Dói só quando eu rio

Publicado em Crônicas

Severino Francisco

“Sente-se, leitura fluída/agradável/sem anteparos ou/escolhos/é para ler de uma/sentada”, escreve o poeta Francisco Alvim em um dos poemas de O metro nenhum (Ed. Cia das Letras). O poema não está no início, mas bem que poderia funcionar, a um só tempo, como roteiro e senha, mas irônicos. Eles propõem ao leitor um jogo com os sentidos. É preciso ler além do que está escrito.

Vejam só como é misteriosa a poesia. Ganhei o livro na época do lançamento, em 2011, não me tocou ou, melhor, não me toquei. No entanto, em 2019, ele caiu-me nas mãos, pedindo ou ordenando que eu o lesse.

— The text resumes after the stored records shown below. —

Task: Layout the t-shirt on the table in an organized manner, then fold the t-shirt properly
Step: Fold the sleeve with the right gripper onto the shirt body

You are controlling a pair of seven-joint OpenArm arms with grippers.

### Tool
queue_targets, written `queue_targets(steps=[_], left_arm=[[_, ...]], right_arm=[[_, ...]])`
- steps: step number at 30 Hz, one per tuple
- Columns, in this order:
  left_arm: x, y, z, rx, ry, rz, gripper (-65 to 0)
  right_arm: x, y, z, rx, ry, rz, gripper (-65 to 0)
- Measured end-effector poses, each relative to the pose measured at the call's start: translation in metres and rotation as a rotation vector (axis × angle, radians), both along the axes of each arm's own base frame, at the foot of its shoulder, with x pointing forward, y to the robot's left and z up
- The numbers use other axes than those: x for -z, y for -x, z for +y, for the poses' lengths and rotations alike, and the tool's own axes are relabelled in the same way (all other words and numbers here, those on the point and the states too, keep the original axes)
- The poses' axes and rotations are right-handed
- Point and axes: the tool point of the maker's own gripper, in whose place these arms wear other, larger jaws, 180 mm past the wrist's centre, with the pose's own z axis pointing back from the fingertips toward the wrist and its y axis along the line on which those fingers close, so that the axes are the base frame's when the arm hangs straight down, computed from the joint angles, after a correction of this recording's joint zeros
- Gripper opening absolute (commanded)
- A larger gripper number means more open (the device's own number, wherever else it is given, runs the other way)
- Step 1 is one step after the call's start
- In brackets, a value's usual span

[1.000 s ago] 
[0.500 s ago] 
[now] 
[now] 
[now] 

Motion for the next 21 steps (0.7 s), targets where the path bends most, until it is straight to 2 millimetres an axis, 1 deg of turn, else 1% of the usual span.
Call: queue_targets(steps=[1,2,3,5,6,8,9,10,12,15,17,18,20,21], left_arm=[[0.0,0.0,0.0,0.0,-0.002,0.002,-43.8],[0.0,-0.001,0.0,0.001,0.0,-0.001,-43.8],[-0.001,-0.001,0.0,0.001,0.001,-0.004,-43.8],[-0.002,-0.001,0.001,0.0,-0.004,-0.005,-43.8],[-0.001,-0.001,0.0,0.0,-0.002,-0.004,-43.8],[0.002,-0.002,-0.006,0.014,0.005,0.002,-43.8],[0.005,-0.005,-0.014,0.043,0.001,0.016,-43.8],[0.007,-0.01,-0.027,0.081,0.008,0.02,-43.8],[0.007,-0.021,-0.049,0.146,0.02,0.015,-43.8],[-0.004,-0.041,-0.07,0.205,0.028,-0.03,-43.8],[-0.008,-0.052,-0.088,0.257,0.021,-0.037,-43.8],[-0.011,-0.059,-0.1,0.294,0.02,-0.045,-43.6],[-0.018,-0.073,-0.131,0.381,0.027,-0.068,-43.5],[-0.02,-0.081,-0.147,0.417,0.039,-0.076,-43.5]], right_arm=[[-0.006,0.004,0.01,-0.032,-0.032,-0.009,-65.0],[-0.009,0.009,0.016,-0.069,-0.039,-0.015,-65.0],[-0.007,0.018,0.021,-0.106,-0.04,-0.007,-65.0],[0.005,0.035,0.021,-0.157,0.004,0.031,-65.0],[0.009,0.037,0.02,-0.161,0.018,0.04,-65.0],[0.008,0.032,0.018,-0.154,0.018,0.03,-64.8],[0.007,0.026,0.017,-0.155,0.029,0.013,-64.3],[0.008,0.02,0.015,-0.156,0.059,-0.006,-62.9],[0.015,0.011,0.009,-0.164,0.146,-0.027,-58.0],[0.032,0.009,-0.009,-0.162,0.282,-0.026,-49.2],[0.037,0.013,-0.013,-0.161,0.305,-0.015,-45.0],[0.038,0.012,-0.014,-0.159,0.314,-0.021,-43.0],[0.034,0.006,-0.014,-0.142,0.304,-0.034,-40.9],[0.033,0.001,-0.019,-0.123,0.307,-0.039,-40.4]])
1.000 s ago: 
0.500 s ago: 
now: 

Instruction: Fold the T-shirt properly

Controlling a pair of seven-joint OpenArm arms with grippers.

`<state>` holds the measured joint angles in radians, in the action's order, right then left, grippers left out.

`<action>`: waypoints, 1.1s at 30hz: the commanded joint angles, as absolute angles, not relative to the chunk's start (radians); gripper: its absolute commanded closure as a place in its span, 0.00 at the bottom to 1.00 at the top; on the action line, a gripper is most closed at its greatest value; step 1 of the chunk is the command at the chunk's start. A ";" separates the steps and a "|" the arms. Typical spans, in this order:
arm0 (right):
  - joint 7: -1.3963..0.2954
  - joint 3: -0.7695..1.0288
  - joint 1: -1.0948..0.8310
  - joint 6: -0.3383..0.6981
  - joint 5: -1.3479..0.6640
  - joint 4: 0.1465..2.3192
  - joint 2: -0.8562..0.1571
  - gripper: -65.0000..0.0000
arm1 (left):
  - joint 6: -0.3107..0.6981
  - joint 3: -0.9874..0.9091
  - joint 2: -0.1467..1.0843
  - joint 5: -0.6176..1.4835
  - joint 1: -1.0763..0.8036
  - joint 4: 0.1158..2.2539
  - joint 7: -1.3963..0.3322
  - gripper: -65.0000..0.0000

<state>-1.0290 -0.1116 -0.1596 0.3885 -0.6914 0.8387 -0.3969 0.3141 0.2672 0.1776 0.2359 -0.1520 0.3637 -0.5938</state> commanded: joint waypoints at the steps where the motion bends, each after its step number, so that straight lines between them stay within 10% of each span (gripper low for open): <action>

O próprio Chico disse que é possível aplicar plenamente à poesia aquela definição dada por Magalhães Pinto à política: é uma nuvem, cada vez que você olha, ela está diferente e sopra em outra direção.

Todavia, voltemos ao livrinho magro, de poemas quase sempre curtos, mas contundentes. Chico parece um Dalton Trevisan do Lago Norte a destilar ironia, farsa e dramas de R$ 1,99 em sua antilira, em sua antipoesia: “Mas se todos fazem”, escreve no poema Argumento. Mirou em um alvo de circunstância, porém acertou em tantas atrocidades que se fazem em nome do princípio ético partilhado por muitos em outros tempos.

Algumas vezes, os poemas de Chico são muito engraçados, chegam a produzir um efeito hilariante, como é o caso do intitulado História de neto:”São muito chatas/mas esta vale a pena/a babá/mocinha de treze catorze anos/resistiu o quanto pôde/mas acabou que confessou tudo/só que tudo era outra coisa/muito pouco/quase nada/cinco reais um lençol um quilo de arroz/o Cartier negou”.

Corte godardiano da cena para o neto: “Ele três aninhos só ouvindo/e/de repente:/(nunca vi criança tão inteligente)/mas que perigo/podiam ter roubado a minha chupeta”. Chico inventou o falso poema-piada, sua poesia é carregada de segundas e terceiras intenções. O não dito, o apenas insinuado, é sempre o essencial. É o que se lê em Um churrasco: “Não foi desmarcado/ela estava muito velhinha/muito doentinha”.

Os poemas não se esgotam na piada diluidora. Doem só quando você ri. Contrabandeiam inquietação a cada blague. Em Terço, ele diz: “Foi dela/era tida como uma santa/com quem fica?” Chico é mineiro, exercita uma consciência moral atormentada, crítica e implacável com as ridicularias humanas.

Mas também exerce a veia lírica. Em Sonoro, possivelmente inspirado na luz brasiliana, ele saúda a alvorada: “Voz que dança/na luz que brilha nesta linha/branca/do horizonte/Luz, luz/que cresce/no espaço que se abre/da aurora”.

A antilira radical, feita de pequenos nadas, ou de “cacos de ar”, pode levar muitos a questionarem se seus versos são, de fato, poesia. Ele arrisca uma resposta no poema Metro, que discute a pendenga sobre quem seria o maior poeta brasileiro. Drummond saiu fora, negando que alguém o tenha medido com fita métrica para saber.

Chico emenda: “Estava certo/pois a poesia/quando ocorre/tem mesmo a perfeição do metro/nem mais/nem menos/só que de metro nenhum/um metro ninguém/um metro de nadas”. A mensuração da poesia não é científica nem matemática. Os poemas de Chico transcendem a piada que se apaga; eles permanecem em nossa cabeça, provocando inquietação depois da leitura: “Mas se todos fazem”.